Isle of Wight MP Bob Seely has welcomed the news:

“These measures are welcome and will help Isle of Wight pubs, restaurants and cafes to adapt their operations so that they can welcome back residents and visitors during the summer season.

“We want visitors to be able to enjoy their time on the Island. The relaxing of the red tape will help businesses to make that possible but in a Covid-secure way.

“I encourage the Isle of Wight Council to do all it can to help businesses with licensing processes.”

Changes for the hospitality industry introduced by the government will:

  • reduce the consultation period for applications for pavement licences to from 28 calendar days to 5 working days, and grant consent after 10 working days if the council does not issue a decision
  • set a lower application fee for a pavement and street cafe licence of up to £100
  • remove the need for a planning application for outdoor markets and marquees, meaning they can be set up for longer
  • provide more freedoms for areas to hold car-boot sales and summer fairs
  • Councils will need to continue to ensure their communities are consulted on licensing applications, that waste is disposed of responsibly, and that access to pavements and pedestrianised areas is not compromised.

Further information

Off-sales, including home deliveries and takeaways, will be allowed in the hours that alcohol can already be sold for consumption on the premises. This automatic extension will eliminate the time and cost to businesses who may wish to apply for a variation of their licence.
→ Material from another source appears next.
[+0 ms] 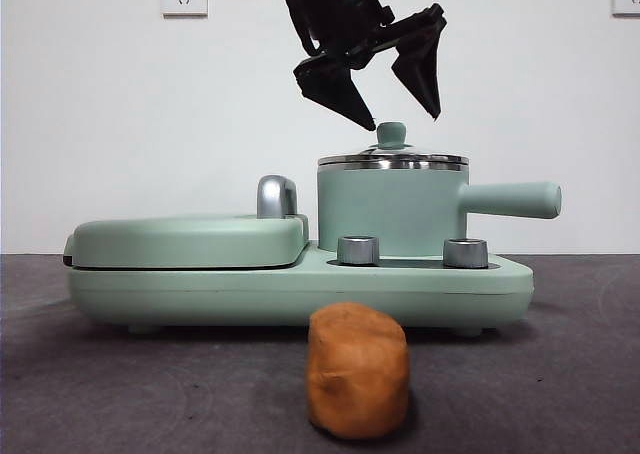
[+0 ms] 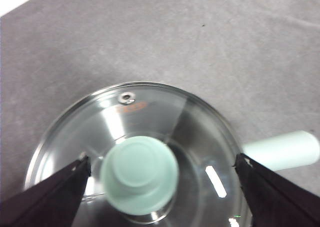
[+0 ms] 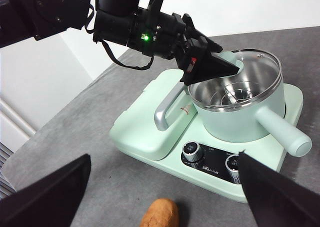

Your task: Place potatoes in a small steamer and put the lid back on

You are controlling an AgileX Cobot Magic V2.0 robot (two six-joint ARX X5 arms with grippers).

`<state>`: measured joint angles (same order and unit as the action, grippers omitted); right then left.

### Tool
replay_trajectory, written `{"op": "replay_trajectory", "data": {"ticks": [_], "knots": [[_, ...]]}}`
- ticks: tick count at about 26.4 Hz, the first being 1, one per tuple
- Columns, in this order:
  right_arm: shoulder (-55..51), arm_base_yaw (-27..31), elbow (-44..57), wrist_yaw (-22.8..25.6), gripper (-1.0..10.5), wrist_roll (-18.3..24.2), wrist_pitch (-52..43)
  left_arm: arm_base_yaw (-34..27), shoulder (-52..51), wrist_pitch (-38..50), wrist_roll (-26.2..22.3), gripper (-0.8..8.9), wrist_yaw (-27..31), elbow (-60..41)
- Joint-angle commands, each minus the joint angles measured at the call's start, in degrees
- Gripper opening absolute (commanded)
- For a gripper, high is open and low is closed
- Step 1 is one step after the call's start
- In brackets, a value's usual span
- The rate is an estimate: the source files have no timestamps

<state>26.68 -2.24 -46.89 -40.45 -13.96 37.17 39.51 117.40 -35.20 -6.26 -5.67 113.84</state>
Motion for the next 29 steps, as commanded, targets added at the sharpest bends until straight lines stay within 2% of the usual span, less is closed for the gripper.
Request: {"op": "replay_trajectory", "data": {"ticks": [1, 2, 11, 16, 18, 20, 23, 29], "knots": [[0.2, -0.2, -0.9, 0.0, 4.7, -0.6, -0.2, 0.3, 1.8, -0.3, -0.7, 4.29, 0.3, 1.7], [0.2, -0.2, -0.9, 0.0, 4.7, -0.6, -0.2, 0.3, 1.8, -0.7, -0.8, 4.0, 0.3, 1.7], [0.2, -0.2, -0.9, 0.0, 4.7, -0.6, 0.0, 0.1, 3.0, -0.2, -0.1, 3.91, 0.3, 1.7], [0.2, -0.2, -0.9, 0.0, 4.7, -0.6, 0.5, -0.1, 3.0, 0.1, -0.2, 1.73, 0.3, 1.7], [0.2, -0.2, -0.9, 0.0, 4.7, -0.6, 0.6, -0.4, 3.0, 0.3, -0.2, 1.18, 0.3, 1.7], [0.2, -0.2, -0.9, 0.0, 4.7, -0.6, 0.6, -0.7, 3.0, 0.5, -0.2, 1.04, 0.3, 1.7], [0.2, -0.2, -0.9, 0.0, 4.7, -0.6, 0.6, -1.2, 3.0, 0.4, -0.1, 0.24, 0.3, 1.7], [0.2, -0.2, -0.9, 0.0, 4.7, -0.6, 0.6, -1.2, 3.0, 0.7, -0.1, 0.29, 0.3, 1.7]]}}
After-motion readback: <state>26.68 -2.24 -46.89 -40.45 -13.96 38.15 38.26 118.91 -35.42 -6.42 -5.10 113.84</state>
The new rules on selling alcohol for consumption off the premises do not apply to those who have had permission for this refused or taken away in the last 3 years.

Businesses should contact their local council to enquire about a licence for an outdoor stall.

The government intends to introduce new laws giving people greater freedom over how they use their land by doubling the length of time that temporary structures can be placed on land without needing an application for planning permission.

For the current calendar year only, the time limits in the existing right for the temporary use of land will be doubled from 14 days to 28 days for holding a market or motor car and motorcycle racing, and from 28 days to 56 days for any other purpose. This makes it easier to host markets, stalls, marquees, car boot sales and summer fairs.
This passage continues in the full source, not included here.